I remember when I first encountered with those... very confused I was. First time, I did it "brute force". Calculated all the components on one side, check they were the same on the other. Of course it is stupid, and not the right way to do it. But by doing so, I understood how to work it out neatly.

Everybody has his own methods...

malawi_glenn
Homework Helper
This example can be calculated on 1/2 page, if one does all calculations. But one have to know all trace identies and so on.

$$\text{Tr}(\gamma ^{\alpha}\gamma ^{\beta}) = g^{\alpha \beta}$$

nrqed
Homework Helper
Gold Member
Hi everybody!

While reading Peskin-Schroeder, i stuck in the in equation 5.4 about the unpolarized cross section of the $$e^- e^+ \rightarrow \mu^- \mu^+$$ annihilation. i didn't understand how this relationof the electron trace came to be, and where the indices came from?

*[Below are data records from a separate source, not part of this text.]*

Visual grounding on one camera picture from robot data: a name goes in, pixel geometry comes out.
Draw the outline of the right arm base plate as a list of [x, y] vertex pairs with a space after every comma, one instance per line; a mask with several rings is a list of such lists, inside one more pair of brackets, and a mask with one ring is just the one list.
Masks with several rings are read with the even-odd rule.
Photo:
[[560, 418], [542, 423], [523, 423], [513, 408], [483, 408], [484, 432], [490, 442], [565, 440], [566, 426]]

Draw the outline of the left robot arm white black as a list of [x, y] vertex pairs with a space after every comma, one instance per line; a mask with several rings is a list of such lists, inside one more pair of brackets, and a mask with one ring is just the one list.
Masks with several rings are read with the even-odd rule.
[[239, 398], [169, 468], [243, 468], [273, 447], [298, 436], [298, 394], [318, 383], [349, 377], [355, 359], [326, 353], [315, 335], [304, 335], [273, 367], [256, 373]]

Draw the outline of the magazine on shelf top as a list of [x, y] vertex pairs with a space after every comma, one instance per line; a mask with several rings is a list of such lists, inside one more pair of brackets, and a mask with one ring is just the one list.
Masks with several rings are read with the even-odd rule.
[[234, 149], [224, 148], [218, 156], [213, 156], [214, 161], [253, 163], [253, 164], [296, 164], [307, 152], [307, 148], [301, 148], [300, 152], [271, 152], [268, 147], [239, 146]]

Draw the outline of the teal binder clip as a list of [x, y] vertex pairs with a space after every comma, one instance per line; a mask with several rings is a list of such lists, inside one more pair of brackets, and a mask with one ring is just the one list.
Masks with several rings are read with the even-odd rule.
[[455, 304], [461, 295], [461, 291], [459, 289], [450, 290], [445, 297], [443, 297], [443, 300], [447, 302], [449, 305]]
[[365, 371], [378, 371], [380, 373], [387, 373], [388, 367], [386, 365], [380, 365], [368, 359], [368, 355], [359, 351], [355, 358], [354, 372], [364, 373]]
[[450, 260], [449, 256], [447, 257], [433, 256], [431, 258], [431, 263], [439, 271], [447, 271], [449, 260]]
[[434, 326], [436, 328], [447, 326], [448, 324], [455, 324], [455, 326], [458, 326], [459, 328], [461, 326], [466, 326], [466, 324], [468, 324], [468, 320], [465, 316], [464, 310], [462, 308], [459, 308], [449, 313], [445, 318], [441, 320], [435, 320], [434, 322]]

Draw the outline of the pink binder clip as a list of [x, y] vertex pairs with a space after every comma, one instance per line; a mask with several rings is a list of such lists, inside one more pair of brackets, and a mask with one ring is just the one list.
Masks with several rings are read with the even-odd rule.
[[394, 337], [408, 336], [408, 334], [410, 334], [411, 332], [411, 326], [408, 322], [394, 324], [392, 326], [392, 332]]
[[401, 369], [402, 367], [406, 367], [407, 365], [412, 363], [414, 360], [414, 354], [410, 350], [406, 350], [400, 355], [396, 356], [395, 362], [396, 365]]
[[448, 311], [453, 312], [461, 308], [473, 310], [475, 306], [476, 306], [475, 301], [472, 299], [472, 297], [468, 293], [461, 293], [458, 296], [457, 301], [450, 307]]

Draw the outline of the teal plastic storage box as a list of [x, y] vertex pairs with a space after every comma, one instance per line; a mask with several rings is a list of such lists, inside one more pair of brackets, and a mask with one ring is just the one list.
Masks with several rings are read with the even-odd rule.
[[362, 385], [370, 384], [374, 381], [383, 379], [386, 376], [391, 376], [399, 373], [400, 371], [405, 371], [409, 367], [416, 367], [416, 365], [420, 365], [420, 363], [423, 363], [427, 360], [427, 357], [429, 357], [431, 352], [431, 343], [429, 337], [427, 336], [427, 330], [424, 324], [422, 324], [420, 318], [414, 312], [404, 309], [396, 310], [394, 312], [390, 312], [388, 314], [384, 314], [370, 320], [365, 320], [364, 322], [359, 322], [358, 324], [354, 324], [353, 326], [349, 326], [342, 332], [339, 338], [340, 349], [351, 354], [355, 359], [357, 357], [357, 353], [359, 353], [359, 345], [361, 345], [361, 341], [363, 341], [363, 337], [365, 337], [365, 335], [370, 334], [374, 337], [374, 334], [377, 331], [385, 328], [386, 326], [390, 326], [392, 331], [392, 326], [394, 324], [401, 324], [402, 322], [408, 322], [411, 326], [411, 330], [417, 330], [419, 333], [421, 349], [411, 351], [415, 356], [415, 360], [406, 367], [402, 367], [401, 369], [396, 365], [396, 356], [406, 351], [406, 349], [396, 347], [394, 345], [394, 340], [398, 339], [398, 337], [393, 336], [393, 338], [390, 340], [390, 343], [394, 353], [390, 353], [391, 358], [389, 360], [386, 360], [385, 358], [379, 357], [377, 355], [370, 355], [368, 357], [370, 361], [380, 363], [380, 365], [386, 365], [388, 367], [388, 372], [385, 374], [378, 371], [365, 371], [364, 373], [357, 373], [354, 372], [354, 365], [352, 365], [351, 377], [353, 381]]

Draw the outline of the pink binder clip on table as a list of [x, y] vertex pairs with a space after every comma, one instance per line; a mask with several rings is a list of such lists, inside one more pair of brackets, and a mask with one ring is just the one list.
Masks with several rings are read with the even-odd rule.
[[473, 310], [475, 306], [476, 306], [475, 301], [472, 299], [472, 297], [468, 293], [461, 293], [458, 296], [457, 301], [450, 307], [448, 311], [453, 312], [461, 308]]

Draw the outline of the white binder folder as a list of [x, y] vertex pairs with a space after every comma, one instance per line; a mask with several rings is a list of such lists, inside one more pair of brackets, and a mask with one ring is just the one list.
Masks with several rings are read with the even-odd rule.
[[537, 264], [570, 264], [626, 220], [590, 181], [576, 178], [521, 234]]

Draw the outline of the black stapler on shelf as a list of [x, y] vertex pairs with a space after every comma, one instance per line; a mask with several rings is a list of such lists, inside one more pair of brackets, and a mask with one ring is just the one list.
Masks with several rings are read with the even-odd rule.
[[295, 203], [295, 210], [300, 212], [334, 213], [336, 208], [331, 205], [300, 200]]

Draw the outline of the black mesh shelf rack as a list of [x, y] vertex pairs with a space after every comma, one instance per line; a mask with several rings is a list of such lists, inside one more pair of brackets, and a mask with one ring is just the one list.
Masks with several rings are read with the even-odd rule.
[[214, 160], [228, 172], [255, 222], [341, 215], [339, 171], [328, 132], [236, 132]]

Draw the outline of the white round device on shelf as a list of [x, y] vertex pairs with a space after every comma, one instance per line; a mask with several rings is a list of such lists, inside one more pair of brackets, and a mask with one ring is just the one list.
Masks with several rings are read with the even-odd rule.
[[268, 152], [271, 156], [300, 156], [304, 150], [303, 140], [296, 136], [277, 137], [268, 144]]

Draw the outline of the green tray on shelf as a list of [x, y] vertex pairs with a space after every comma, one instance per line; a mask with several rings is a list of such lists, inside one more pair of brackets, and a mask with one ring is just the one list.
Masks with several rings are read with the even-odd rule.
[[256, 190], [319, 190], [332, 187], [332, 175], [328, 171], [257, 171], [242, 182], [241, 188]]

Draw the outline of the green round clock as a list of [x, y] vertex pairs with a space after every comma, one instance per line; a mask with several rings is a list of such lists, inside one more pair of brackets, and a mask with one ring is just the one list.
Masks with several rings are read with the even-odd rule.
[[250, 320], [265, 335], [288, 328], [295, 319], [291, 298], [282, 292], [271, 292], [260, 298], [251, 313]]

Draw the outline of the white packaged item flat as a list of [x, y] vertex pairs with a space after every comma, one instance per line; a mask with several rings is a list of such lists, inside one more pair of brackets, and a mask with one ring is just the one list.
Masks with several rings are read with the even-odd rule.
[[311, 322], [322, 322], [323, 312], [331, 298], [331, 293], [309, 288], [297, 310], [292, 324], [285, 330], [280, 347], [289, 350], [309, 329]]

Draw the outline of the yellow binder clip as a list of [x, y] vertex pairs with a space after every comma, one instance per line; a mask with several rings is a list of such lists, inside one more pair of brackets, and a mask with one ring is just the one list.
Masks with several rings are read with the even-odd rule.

$$\operatorname{tr}[(p\!\!/^\prime-m_e) \gamma^\mu (p\!\!/ + m_e) \gamma^\nu] = 4[p^{\prime \mu} p^\nu +p'^\nu p^\mu - g^{\mu \nu} (p \cdot p' + m^2_e)]$$

Are you asking about how to get from the trace (on the left) to the final result or are you asking how one gets from a Feynman amplitude to a trace expression (in other words how the left hand side comes from)?

To get from the left side to the right side is a simple application of trace formula. Look up the equations 5.5, 5.8, 5.9 etc. Or are you asking how where those trace formula come from? (using the cyclicity of the trace operation and using identities for the product of gamma matrices does the trick)

yes, i just want to know how to get from the left hand side to the right hand side. the problem mabye is thas i am not familiar with traces of gamma matrices. i'll try to learn it then come with a more concrete question..
but if anybody can give some hints that helps i'll be grateful.

nrqed
Homework Helper
Gold Member
yes, i just want to know how to get from the left hand side to the right hand side. the problem mabye is thas i am not familiar with traces of gamma matrices. i'll try to learn it then come with a more concrete question..
but if anybody can give some hints that helps i'll be grateful.
But then it's just a matter of applying the trace formula given in equation 5.5. Just expand the expression you gave in your first post (keeping in mind that that masses simplys multiply identity matrices) and use directly the formula of 5.5. That's all there is to it.

malawi_glenn
Homework Helper
Then if you want a lot of rules and properties of gamma matrices and dirac-slash notation, you can find it on many places on the internet. And their derivation. Do you know how the minkowski metric tensor works?

I am actually trying to make my own collection of formulas, and a collection of proofs. Just to have it all collected in a nice reference and TeX - practicing. If you are interessted you can send me a PM.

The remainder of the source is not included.